• EXERCISE OBJECTIVE:
Word for word, restate the lines of the data from the first through the one containing "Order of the", and nothing else.

** AVAILABLE DATA follows **

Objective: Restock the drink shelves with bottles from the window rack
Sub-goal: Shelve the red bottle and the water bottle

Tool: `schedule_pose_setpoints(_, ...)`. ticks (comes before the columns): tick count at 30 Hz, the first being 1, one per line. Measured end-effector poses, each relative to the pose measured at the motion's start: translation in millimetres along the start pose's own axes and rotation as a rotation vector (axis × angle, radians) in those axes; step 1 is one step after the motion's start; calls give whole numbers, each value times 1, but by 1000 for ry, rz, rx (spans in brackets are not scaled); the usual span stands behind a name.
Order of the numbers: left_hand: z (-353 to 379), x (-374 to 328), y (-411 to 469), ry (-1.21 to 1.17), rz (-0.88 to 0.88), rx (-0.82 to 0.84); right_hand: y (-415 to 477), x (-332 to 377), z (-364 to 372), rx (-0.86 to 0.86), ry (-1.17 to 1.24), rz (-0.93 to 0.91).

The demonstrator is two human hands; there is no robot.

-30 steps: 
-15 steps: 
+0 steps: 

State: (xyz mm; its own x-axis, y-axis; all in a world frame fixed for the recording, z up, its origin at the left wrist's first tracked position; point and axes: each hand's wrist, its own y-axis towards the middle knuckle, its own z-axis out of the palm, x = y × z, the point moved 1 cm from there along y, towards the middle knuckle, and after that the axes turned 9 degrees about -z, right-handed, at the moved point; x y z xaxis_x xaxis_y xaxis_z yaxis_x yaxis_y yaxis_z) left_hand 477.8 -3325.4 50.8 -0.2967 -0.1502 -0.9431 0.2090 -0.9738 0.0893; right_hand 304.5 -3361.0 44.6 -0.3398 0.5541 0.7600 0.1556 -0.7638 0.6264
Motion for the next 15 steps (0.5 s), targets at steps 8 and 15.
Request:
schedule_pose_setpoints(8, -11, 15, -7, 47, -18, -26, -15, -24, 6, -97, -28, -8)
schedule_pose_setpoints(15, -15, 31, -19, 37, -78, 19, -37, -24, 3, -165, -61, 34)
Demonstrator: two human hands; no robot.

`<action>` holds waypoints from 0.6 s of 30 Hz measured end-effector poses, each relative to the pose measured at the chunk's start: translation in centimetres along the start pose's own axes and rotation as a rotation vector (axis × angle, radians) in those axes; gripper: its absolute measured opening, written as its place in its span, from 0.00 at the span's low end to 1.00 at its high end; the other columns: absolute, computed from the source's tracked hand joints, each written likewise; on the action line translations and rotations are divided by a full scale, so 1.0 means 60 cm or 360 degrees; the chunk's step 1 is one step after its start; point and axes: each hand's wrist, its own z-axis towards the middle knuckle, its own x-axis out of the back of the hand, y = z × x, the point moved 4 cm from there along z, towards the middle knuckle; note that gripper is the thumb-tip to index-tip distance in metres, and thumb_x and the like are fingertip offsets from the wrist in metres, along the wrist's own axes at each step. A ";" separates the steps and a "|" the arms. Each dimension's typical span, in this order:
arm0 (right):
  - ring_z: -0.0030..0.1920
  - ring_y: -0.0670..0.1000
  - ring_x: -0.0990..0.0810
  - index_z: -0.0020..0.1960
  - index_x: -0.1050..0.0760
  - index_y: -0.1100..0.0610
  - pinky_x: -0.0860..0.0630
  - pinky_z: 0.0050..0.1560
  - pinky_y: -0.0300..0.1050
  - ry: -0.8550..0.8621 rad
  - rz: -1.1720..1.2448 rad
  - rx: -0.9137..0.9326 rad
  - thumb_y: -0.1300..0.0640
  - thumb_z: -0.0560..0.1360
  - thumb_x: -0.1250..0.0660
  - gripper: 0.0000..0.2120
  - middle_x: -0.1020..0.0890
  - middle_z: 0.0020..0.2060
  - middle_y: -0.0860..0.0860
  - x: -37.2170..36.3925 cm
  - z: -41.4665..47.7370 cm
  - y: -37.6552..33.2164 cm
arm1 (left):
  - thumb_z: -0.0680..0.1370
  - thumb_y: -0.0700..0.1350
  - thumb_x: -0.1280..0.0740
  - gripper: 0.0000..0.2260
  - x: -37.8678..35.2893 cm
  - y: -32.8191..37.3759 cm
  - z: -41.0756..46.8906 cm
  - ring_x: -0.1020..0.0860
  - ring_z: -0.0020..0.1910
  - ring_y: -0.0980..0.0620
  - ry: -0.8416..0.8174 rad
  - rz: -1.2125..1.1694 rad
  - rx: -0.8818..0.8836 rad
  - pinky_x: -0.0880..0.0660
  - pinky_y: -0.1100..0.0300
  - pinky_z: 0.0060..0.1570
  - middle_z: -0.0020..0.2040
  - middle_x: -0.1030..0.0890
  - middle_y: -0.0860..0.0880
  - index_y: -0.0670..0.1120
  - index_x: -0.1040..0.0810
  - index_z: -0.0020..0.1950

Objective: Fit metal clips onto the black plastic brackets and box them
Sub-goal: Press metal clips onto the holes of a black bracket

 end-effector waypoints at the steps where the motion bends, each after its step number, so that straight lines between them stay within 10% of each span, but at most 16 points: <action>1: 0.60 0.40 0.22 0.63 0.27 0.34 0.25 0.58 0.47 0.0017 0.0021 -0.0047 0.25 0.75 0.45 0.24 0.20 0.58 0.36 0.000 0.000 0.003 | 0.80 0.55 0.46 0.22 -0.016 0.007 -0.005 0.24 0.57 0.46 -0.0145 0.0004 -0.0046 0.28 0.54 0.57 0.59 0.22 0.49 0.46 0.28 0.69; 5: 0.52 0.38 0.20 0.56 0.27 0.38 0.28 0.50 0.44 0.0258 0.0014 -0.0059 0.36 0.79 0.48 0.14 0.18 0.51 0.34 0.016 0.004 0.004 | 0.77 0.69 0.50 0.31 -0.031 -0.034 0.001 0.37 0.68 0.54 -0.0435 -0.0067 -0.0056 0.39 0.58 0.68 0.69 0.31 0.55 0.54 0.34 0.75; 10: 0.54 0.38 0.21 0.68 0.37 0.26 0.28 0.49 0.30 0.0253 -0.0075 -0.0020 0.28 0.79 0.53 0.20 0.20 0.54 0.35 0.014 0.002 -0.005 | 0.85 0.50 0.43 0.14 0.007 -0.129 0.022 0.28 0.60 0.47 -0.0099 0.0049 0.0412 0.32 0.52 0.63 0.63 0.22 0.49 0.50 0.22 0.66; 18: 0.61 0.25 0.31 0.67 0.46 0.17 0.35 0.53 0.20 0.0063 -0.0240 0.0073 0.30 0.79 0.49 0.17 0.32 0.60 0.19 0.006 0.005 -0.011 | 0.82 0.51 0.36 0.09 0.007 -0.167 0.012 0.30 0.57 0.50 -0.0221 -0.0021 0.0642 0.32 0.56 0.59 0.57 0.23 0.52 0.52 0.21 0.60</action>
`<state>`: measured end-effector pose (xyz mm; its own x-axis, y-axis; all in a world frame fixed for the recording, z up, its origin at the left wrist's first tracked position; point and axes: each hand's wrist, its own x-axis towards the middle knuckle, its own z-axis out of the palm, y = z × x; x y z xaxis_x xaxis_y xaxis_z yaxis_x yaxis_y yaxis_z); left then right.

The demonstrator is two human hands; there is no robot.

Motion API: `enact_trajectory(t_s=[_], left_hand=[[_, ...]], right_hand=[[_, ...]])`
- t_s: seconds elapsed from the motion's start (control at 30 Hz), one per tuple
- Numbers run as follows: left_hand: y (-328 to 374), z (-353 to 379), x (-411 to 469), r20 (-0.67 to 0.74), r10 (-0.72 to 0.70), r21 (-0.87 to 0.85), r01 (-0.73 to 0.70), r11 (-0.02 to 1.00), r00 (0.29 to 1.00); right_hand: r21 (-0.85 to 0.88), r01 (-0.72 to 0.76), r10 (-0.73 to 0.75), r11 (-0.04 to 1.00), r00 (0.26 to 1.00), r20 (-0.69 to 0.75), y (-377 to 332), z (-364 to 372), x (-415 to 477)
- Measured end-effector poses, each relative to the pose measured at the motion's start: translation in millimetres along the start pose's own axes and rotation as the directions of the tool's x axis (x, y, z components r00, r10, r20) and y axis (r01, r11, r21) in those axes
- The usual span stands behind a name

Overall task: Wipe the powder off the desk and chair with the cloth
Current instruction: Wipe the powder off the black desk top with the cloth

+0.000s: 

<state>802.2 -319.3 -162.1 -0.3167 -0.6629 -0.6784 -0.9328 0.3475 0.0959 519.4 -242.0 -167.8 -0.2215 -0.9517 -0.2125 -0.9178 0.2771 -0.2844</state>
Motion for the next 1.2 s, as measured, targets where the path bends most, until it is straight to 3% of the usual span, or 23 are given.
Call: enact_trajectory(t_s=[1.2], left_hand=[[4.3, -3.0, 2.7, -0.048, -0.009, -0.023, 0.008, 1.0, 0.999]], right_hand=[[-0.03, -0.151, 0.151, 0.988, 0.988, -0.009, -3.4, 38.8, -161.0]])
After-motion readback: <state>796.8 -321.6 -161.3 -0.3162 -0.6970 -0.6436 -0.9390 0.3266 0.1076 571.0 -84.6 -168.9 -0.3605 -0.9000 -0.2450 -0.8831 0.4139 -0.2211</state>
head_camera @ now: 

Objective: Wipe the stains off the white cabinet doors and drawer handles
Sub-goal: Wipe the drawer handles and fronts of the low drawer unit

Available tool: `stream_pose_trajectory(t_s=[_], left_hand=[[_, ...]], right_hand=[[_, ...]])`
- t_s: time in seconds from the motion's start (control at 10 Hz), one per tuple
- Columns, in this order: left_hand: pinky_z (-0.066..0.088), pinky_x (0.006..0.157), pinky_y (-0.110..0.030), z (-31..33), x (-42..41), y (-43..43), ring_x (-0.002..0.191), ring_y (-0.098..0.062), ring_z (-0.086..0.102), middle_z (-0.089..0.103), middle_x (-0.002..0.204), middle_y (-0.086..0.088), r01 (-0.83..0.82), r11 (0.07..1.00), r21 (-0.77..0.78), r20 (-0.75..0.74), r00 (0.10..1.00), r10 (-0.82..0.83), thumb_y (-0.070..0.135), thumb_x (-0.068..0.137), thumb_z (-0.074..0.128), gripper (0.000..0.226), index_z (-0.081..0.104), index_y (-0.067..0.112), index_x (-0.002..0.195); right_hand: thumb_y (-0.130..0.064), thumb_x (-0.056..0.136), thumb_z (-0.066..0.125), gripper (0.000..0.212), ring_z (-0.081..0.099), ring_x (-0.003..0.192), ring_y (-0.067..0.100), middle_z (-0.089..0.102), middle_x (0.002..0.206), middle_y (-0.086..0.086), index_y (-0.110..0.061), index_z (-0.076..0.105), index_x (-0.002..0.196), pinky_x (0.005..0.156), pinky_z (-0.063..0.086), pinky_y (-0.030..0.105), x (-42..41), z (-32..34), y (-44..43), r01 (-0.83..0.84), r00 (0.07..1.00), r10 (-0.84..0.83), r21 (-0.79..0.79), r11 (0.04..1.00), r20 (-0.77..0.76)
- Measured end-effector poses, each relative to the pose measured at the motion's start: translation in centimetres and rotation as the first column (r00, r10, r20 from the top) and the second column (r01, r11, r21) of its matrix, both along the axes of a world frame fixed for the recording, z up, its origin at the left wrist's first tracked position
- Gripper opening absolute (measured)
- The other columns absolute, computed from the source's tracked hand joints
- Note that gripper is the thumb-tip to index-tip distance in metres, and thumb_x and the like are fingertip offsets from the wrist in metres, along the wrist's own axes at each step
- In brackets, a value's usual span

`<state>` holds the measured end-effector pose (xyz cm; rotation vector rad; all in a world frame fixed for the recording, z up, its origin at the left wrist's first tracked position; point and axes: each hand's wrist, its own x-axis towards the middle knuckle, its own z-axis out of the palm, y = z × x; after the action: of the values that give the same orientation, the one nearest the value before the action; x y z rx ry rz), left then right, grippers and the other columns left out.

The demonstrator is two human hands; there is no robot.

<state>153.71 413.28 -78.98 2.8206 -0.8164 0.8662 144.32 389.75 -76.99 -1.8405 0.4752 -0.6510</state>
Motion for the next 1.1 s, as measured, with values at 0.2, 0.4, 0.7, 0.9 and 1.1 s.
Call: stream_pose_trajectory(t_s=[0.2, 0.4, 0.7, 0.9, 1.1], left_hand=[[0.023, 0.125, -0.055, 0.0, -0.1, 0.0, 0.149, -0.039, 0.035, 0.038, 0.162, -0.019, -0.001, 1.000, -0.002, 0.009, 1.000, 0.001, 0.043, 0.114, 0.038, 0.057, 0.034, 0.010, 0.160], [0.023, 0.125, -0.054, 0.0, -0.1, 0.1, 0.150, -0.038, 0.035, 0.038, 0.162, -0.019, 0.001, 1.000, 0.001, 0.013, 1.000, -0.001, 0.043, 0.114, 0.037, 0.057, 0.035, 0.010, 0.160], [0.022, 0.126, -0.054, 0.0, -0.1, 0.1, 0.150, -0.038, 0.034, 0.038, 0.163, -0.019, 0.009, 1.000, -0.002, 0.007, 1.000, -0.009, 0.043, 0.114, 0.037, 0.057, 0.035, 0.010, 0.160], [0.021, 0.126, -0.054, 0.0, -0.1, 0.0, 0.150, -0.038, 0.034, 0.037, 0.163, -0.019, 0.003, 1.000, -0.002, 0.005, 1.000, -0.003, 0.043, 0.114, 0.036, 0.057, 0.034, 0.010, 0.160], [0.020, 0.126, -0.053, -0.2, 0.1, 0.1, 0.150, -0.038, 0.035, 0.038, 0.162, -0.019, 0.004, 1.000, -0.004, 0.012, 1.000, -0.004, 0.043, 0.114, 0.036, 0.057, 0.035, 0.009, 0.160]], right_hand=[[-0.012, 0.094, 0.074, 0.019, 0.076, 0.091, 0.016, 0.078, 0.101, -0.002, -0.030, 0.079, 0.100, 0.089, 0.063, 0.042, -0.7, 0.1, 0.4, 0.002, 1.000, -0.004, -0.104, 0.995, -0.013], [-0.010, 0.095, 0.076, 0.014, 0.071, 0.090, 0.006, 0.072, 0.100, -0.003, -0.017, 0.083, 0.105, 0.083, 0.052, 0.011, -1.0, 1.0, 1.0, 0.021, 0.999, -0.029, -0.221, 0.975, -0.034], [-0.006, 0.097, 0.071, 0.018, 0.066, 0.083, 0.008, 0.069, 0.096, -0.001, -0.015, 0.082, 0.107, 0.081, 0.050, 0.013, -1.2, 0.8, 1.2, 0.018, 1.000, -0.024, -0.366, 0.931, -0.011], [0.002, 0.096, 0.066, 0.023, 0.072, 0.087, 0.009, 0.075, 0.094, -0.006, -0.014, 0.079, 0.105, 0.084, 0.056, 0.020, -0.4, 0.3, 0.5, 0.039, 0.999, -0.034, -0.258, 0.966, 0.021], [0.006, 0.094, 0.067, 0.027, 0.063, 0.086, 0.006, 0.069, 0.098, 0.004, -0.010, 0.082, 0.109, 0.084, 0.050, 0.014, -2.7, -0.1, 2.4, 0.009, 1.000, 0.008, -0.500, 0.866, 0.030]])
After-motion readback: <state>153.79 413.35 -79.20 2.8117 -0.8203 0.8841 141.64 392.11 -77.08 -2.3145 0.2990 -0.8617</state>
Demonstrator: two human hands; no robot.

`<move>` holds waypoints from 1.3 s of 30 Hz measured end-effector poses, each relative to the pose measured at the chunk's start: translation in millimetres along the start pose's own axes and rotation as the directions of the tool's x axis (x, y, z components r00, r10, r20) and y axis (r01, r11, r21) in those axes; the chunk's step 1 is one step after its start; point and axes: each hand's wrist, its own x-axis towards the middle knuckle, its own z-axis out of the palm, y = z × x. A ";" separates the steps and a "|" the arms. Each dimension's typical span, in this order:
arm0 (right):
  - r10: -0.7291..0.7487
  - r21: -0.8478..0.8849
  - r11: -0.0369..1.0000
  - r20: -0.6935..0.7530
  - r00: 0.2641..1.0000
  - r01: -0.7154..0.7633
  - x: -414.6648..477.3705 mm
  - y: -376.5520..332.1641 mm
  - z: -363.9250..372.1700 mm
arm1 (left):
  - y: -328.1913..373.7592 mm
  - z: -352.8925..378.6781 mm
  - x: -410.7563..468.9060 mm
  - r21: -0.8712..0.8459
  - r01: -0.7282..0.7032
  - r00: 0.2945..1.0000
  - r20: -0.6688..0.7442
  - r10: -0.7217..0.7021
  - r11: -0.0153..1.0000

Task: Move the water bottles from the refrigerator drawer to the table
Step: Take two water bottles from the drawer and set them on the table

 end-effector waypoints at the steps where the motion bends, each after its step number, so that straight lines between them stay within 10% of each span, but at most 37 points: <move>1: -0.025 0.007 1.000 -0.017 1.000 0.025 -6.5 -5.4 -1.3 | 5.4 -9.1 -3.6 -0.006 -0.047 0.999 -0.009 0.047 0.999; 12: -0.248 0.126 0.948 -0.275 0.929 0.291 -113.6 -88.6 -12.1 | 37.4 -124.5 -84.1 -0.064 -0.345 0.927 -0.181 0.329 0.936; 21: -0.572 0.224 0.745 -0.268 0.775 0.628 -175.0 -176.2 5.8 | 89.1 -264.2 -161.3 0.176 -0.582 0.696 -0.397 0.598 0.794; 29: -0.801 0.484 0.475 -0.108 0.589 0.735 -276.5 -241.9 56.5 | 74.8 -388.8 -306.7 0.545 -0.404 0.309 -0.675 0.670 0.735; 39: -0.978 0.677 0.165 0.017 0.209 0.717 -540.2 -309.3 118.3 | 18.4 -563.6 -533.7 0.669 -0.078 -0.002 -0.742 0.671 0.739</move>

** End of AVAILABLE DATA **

• TASK RESPONSE:
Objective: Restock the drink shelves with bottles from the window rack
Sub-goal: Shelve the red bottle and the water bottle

Tool: `schedule_pose_setpoints(_, ...)`. ticks (comes before the columns): tick count at 30 Hz, the first being 1, one per line. Measured end-effector poses, each relative to the pose measured at the motion's start: translation in millimetres along the start pose's own axes and rotation as a rotation vector (axis × angle, radians) in those axes; step 1 is one step after the motion's start; calls give whole numbers, each value times 1, but by 1000 for ry, rz, rx (spans in brackets are not scaled); the usual span stands behind a name.
Order of the numbers: left_hand: z (-353 to 379), x (-374 to 328), y (-411 to 469), ry (-1.21 to 1.17), rz (-0.88 to 0.88), rx (-0.82 to 0.84); right_hand: y (-415 to 477), x (-332 to 377), z (-364 to 372), rx (-0.86 to 0.86), ry (-1.17 to 1.24), rz (-0.93 to 0.91).

Now the output is complete.